Re: seemingly random pattern of dump failures

2013-05-09 Thread Jean-Louis Martineau

Chris,

look in the amandad debug files on the client and the dumper debug file 
on the server.


Jean-Louis

On 05/09/2013 03:06 PM, Chris Hoogendyk wrote:
On one of my older setups that is running Amanda 2.5.1p3, I'm getting 
patterns of failures that I can't make sense of. Some days everything 
works just fine. Other days I get everything from a couple of DLEs 
failing to a half dozen. They are typically the same three servers, 
which are in another building. However, there is a server that has the 
largest DLEs in that same building that does not exhibit failures. 
There are also several servers in the same building as the Amanda 
backup server that don't show any failures. I even made a spreadsheet 
that shows a 0, 1 or 2 for backup levels of successes and a red x for 
failures.
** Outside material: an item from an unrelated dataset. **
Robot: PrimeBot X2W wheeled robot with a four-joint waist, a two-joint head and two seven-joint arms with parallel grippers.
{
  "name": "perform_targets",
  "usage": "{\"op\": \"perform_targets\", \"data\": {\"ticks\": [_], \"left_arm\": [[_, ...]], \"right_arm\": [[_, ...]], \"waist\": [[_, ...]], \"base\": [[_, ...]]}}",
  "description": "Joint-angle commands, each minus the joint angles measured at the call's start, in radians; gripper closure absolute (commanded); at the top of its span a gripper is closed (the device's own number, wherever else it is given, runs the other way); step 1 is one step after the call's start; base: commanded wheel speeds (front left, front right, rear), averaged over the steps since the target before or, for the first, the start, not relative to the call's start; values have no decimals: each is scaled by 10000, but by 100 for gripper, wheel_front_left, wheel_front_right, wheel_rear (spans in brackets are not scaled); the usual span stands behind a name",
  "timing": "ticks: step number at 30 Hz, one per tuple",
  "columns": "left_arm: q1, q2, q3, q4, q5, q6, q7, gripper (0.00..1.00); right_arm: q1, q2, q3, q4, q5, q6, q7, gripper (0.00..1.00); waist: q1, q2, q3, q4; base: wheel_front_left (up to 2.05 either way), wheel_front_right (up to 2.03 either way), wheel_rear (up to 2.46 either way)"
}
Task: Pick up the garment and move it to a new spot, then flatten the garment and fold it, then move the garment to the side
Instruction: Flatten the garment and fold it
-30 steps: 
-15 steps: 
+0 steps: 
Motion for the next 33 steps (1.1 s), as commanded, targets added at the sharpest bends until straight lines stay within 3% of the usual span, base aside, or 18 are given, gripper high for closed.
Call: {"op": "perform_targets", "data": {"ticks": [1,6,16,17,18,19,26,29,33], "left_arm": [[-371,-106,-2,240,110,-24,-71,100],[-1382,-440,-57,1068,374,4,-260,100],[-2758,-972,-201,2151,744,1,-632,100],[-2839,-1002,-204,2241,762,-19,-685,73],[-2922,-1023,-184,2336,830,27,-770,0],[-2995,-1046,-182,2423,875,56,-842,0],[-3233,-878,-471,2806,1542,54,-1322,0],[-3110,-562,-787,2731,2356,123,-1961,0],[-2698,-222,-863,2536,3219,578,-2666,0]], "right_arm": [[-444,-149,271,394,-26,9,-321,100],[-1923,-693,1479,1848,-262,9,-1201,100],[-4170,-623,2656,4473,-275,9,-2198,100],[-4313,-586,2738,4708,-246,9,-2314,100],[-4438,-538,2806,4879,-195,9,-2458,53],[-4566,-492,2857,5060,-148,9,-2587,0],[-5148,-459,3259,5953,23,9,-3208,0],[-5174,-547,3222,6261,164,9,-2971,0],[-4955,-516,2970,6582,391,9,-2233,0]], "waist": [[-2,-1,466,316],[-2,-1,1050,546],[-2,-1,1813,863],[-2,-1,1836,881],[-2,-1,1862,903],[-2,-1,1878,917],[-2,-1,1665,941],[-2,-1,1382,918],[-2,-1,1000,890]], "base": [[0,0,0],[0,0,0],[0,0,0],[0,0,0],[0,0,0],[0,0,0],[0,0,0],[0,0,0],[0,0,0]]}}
Can't see any pattern.


I've looked at a bunch of things and pored over the log files to no 
avail.


The errors show up in the Amanda reports as:

  anise.nsm.umass.edu/home lev 1  FAILED [cannot read 
header: got 0 instead of 32768]
  metzi1.physics.umass.edu   /data lev 1  FAILED [cannot read 
header: got 0 instead of 32768]
  anise.nsm.umass.edu/home lev 1  FAILED [cannot read 
header: got 0 instead of 32768]
  anise.nsm.umass.edu/home lev 1  FAILED [too many dumper 
retry: [request failed: timeout waiting for ACK]]
  metzi1.physics.umass.edu   /data lev 1  FAILED [too many dumper 
retry: [request failed: timeout waiting for ACK]]
  metzi1.physics.umass.edu   /data lev 1  FAILED [cannot read 
header: got 0 instead of 32768]


The interesting thing is that if I go to metzi1, into 
/tmp/amanda/client/daily/ and do an `ls *0508*` I can see the debug 
logs from last night. If I do a `grep '/data' *0508*` I can see any 
entries that mention the DLE /data. I see no instances of sendbackup. 
I see only those runtar debug files that correspond to the size 
estimates for 0, 1 and 2 level backups. There is no runtar that would 
correspond to an actual dump.


If I do the same thing with `grep '/home' *0508*` (the DLE /home was 
successfully backed up), then I see all the runtar debug files for the 
estimates as well as a runtar debug file for the actual backup. I also 
see several lines in the sendbackup debug file for /home.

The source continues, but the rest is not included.